# [Task requirements]
Among these records, which lines include "evenodd"? Copy them out.

# [Stored records]
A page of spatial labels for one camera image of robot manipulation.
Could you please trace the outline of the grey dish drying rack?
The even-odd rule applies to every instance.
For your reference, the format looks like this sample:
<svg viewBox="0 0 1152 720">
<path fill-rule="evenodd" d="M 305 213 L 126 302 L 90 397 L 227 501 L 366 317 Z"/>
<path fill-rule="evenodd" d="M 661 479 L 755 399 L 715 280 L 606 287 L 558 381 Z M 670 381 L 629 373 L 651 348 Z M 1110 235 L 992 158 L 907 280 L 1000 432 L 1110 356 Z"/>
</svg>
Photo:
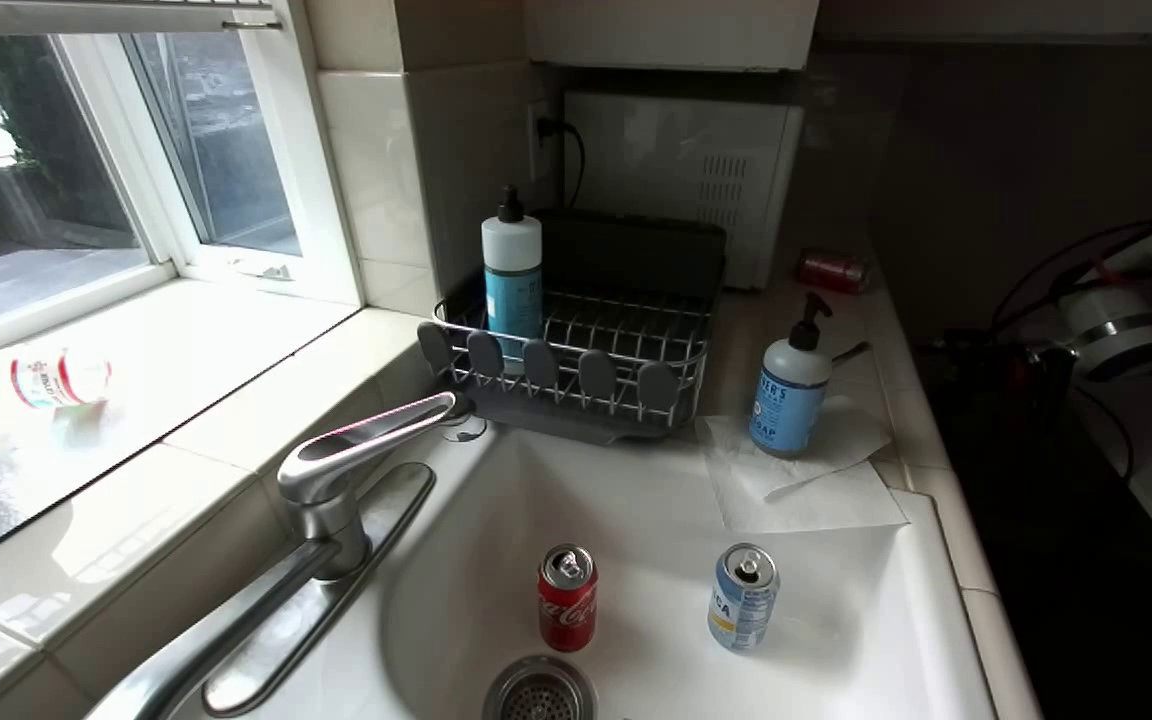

# [Response to this exercise]
<path fill-rule="evenodd" d="M 305 213 L 126 302 L 90 397 L 227 501 L 366 317 Z"/>
<path fill-rule="evenodd" d="M 661 479 L 755 399 L 715 280 L 606 287 L 558 381 Z M 670 381 L 629 373 L 651 348 Z M 1110 235 L 992 158 L 907 280 L 1000 432 L 1110 356 Z"/>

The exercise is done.